Where the word "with" shows up in the entries below, please copy the whole line.

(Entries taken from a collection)
□ □ □ □ □

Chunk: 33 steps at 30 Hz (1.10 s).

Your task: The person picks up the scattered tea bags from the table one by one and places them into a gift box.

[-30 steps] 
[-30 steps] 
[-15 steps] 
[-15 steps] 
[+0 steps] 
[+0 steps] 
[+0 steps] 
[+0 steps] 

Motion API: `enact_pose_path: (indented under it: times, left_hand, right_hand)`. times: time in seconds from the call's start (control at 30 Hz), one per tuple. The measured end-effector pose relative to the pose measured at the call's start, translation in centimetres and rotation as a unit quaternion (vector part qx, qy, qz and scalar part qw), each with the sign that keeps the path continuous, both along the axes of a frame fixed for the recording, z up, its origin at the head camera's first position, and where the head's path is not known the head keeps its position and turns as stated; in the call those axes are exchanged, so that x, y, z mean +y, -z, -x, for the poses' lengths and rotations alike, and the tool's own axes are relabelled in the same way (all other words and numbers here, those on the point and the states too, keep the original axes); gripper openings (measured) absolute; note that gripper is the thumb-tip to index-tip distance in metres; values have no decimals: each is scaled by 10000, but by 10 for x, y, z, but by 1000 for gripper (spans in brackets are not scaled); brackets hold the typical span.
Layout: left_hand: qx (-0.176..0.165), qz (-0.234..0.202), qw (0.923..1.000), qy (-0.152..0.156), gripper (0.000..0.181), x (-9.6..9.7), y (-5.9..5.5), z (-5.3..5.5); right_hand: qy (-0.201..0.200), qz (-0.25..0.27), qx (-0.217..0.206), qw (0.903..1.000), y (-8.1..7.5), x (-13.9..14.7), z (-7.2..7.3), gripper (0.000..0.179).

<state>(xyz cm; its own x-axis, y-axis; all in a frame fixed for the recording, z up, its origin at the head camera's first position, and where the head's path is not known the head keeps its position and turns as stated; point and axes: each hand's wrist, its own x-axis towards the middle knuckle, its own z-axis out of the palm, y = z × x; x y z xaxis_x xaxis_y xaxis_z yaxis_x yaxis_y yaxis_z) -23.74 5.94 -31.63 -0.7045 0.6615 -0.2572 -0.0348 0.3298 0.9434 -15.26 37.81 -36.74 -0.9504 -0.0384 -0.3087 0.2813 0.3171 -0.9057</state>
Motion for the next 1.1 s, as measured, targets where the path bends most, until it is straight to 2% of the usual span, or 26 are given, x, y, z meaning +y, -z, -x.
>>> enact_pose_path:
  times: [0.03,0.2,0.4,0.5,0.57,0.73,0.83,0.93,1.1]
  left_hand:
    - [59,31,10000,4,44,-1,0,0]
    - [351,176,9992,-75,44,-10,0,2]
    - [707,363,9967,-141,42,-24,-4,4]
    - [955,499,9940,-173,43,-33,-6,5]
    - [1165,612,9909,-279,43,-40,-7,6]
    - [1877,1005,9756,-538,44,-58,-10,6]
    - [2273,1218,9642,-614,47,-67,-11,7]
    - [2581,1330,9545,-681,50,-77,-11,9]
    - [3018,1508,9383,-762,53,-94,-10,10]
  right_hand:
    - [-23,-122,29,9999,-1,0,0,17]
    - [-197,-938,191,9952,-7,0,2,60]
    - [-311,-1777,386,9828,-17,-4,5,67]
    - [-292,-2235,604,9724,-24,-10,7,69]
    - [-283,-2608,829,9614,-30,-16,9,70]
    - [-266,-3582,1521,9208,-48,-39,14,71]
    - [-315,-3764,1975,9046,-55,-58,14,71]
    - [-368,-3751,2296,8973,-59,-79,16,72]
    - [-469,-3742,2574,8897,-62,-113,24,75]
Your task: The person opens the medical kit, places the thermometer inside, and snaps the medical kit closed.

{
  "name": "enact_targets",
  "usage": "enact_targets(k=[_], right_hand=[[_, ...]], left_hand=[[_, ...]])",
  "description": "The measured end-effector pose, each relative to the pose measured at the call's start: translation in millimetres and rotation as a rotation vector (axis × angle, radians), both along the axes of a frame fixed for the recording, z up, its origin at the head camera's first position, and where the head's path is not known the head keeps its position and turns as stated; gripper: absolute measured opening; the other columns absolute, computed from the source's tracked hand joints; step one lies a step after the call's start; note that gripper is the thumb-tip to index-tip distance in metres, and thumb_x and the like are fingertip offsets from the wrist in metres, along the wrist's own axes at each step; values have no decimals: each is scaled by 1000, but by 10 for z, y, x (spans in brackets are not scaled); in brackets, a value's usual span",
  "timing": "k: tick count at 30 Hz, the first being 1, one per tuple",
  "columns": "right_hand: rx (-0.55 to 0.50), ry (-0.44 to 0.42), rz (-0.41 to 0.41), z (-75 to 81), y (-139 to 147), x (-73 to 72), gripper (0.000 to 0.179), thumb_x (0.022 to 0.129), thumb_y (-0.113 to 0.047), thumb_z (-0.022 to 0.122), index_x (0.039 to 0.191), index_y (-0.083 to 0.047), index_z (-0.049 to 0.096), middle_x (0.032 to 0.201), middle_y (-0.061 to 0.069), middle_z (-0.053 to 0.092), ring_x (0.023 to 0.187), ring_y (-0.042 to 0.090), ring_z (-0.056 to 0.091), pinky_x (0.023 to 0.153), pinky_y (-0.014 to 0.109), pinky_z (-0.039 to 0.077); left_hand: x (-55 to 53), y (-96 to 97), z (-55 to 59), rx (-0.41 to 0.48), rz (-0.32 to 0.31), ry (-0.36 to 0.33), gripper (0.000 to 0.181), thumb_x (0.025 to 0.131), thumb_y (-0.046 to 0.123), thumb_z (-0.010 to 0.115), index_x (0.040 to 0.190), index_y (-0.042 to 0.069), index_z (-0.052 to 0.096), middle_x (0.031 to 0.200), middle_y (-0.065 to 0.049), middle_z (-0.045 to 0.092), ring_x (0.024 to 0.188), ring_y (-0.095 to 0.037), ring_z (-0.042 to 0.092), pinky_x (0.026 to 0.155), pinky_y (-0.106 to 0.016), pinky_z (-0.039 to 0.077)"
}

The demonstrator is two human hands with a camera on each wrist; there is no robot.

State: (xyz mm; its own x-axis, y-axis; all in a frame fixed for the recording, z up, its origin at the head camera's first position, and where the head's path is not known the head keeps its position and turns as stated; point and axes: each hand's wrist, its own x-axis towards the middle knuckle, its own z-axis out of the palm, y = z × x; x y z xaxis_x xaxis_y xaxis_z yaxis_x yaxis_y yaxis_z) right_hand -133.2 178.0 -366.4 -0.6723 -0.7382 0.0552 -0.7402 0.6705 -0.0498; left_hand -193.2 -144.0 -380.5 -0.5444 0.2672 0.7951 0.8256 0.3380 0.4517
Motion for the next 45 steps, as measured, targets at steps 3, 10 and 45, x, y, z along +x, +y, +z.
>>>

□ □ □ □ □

● Completed exercise
Motion API: `enact_pose_path: (indented under it: times, left_hand, right_hand)`. times: time in seconds from the call's start (control at 30 Hz), one per tuple. The measured end-effector pose relative to the pose measured at the call's start, translation in centimetres and rotation as a unit quaternion (vector part qx, qy, qz and scalar part qw), each with the sign that keeps the path continuous, both along the axes of a frame fixed for the recording, z up, its origin at the head camera's first position, and where the head's path is not known the head keeps its position and turns as stated; in the call those axes are exchanged, so that x, y, z mean +y, -z, -x, for the poses' lengths and rotations alike, and the tool's own axes are relabelled in the same way (all other words and numbers here, those on the point and the states too, keep the original axes); gripper openings (measured) absolute; note that gripper is the thumb-tip to index-tip distance in metres; values have no decimals: each is scaled by 10000, but by 10 for x, y, z, but by 1000 for gripper (spans in brackets are not scaled); brackets hold the typical span.
The demonstrator is two human hands with a camera on each wrist; there is no robot.

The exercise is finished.